▸ Assignment:
Read the lines below. Copy out any that hold the string "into".
Excerpted records START
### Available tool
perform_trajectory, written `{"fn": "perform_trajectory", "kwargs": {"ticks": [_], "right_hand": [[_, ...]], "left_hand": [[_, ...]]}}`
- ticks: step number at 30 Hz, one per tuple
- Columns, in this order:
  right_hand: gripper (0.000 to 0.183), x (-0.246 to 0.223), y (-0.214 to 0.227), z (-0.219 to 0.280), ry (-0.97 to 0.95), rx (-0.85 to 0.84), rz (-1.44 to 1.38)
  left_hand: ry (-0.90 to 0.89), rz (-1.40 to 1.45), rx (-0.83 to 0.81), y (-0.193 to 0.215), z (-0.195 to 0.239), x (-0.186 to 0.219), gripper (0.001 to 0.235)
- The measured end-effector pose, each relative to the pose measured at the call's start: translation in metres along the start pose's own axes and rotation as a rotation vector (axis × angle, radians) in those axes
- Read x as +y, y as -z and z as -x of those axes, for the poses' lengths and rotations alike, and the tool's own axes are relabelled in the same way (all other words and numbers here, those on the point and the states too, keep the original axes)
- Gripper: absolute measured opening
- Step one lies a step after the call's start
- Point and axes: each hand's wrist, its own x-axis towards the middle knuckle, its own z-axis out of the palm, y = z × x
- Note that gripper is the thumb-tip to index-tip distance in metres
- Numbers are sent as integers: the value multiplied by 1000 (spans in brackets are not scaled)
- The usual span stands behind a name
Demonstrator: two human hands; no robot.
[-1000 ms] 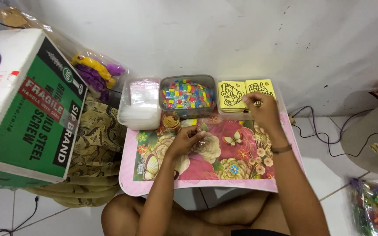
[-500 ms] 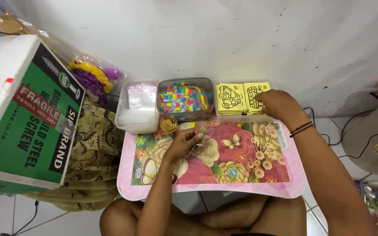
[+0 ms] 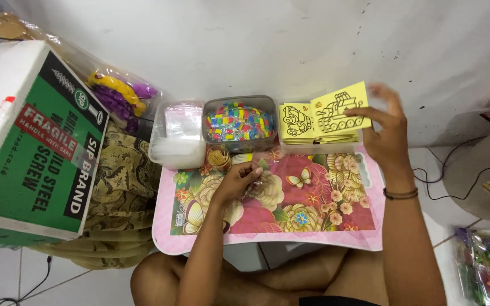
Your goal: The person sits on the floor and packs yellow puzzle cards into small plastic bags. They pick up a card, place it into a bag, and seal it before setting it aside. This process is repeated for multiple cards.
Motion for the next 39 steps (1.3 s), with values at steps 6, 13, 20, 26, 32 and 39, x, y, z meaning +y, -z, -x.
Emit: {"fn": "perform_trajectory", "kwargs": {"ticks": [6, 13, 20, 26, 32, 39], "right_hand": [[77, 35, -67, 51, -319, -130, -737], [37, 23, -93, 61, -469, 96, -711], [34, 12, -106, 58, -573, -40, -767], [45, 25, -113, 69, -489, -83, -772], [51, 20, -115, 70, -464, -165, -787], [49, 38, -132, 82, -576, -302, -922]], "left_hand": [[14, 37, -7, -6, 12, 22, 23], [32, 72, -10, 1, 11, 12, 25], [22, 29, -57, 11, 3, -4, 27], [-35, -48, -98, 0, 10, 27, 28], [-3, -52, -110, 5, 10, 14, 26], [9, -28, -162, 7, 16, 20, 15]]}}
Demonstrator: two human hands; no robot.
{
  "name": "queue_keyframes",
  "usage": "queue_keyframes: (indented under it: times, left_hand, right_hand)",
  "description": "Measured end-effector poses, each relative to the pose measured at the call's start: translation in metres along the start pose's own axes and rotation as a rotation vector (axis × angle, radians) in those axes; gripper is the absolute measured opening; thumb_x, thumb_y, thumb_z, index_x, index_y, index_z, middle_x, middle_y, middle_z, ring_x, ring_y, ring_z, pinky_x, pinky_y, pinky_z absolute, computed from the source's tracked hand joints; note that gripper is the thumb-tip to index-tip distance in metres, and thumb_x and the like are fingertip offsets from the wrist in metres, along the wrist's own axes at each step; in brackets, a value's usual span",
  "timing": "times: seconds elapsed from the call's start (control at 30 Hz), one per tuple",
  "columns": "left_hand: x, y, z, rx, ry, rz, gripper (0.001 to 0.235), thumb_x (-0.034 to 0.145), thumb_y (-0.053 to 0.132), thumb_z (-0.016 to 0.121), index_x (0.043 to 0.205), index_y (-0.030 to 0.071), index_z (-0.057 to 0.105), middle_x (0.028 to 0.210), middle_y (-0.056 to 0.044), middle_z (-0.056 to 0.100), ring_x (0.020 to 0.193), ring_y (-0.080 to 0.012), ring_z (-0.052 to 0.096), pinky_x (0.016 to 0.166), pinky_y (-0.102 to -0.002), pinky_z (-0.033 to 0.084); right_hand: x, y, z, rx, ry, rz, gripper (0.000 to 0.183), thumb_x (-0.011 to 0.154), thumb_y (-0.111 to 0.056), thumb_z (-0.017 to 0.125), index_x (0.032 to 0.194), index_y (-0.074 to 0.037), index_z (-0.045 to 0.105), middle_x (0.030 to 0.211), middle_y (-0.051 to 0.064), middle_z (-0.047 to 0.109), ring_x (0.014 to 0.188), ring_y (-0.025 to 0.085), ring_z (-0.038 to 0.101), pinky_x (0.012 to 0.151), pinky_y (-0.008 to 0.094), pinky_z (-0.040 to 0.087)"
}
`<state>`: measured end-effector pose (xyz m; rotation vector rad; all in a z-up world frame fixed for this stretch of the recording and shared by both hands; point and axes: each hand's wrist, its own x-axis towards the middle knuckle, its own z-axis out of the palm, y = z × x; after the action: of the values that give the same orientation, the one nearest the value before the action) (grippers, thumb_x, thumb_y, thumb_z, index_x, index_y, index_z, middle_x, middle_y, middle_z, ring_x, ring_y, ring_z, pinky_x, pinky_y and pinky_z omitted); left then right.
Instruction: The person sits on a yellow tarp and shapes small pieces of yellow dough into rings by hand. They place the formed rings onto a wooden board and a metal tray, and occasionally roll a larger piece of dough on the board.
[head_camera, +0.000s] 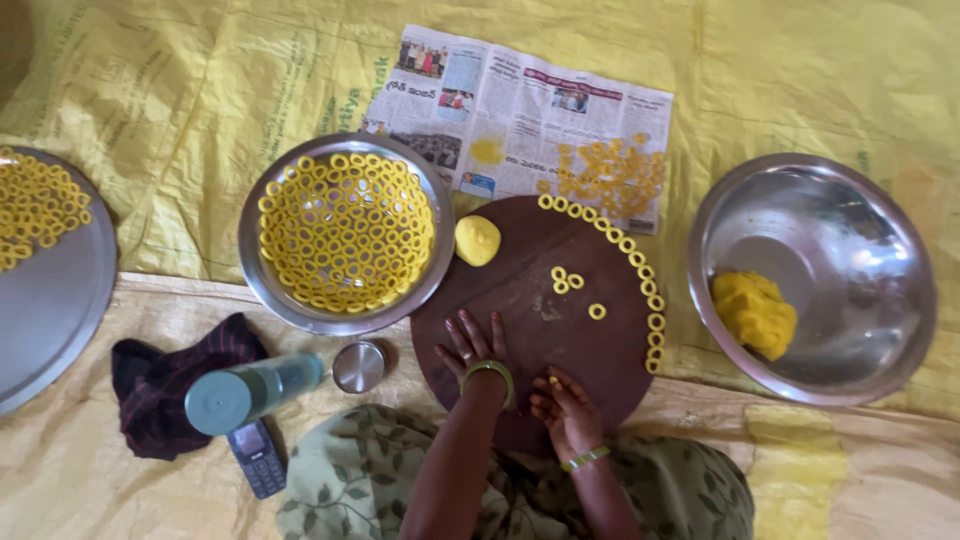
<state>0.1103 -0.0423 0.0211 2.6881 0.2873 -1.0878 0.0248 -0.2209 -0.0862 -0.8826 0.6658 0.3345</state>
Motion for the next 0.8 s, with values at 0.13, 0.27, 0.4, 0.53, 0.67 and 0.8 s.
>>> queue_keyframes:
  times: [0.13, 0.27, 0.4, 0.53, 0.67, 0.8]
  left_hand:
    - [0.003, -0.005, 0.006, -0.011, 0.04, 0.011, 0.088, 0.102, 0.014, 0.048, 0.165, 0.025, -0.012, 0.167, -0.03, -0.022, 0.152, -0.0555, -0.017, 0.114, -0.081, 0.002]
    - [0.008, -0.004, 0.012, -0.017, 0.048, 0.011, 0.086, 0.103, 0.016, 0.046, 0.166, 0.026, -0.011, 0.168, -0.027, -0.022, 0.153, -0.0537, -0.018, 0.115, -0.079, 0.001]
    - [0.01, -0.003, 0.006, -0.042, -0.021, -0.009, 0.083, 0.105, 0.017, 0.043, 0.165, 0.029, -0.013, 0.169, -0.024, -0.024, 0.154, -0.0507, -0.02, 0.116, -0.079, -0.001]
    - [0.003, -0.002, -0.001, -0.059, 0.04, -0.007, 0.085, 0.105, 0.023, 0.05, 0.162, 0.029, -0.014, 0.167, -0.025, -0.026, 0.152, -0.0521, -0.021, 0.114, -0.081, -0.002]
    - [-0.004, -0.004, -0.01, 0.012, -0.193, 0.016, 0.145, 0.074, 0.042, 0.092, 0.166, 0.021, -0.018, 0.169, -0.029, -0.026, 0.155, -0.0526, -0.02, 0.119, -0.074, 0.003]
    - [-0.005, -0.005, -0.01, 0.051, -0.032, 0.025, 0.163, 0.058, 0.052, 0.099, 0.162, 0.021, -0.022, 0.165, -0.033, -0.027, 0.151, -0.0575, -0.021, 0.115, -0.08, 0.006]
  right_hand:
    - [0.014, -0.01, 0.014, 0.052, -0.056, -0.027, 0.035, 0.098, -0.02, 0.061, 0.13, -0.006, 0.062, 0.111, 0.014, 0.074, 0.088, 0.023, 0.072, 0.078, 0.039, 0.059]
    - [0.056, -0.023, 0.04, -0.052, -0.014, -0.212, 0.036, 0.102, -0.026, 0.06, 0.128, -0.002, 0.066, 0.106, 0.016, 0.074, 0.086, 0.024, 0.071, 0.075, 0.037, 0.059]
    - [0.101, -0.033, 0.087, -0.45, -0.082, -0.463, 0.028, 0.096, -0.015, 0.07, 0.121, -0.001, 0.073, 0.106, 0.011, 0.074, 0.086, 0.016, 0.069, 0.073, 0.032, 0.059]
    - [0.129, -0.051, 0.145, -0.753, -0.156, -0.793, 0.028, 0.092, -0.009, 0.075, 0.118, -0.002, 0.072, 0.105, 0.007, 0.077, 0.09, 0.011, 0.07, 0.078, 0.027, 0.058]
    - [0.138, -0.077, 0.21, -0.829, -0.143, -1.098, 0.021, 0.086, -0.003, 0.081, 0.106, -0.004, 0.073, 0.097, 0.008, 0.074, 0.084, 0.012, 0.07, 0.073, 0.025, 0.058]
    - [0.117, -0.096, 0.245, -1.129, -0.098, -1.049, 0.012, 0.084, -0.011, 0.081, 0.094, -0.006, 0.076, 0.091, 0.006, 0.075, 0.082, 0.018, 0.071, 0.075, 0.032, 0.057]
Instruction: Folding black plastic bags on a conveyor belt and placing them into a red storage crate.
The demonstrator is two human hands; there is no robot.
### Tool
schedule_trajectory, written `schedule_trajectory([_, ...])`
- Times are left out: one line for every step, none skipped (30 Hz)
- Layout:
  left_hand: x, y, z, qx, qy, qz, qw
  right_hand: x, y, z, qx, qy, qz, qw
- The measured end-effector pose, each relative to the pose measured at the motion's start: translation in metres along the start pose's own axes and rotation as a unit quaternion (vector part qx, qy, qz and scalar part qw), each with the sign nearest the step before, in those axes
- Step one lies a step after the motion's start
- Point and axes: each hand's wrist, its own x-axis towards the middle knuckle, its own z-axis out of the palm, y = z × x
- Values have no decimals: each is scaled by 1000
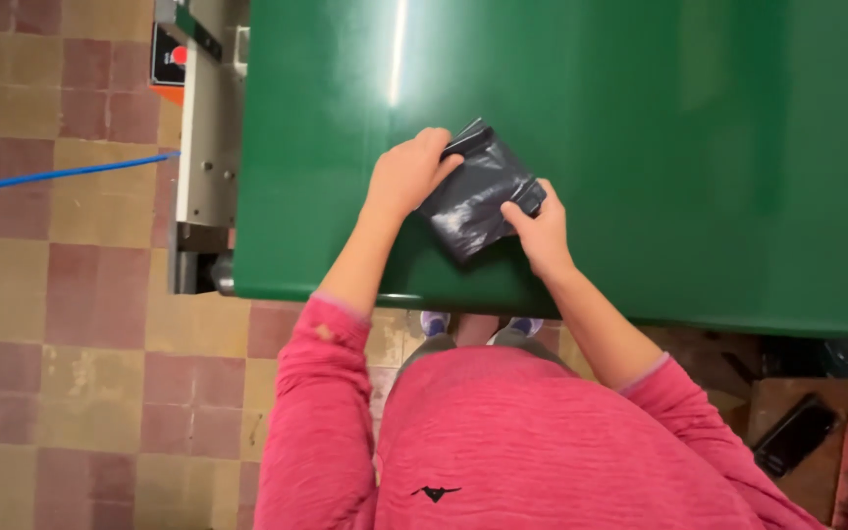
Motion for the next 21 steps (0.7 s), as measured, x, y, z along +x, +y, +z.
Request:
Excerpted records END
▸ Result:
Your goal: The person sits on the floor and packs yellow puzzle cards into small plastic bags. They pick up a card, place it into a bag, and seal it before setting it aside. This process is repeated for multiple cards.
Instruction: The person sits on a yellow tarp and shapes small pieces of yellow dough into rings by hand. They place the formed rings onto a wooden board and a metal tray, and occasionally roll a larger piece of dough on the board.
Instruction: Folding black plastic bags on a conveyor belt and placing them into a red storage crate.

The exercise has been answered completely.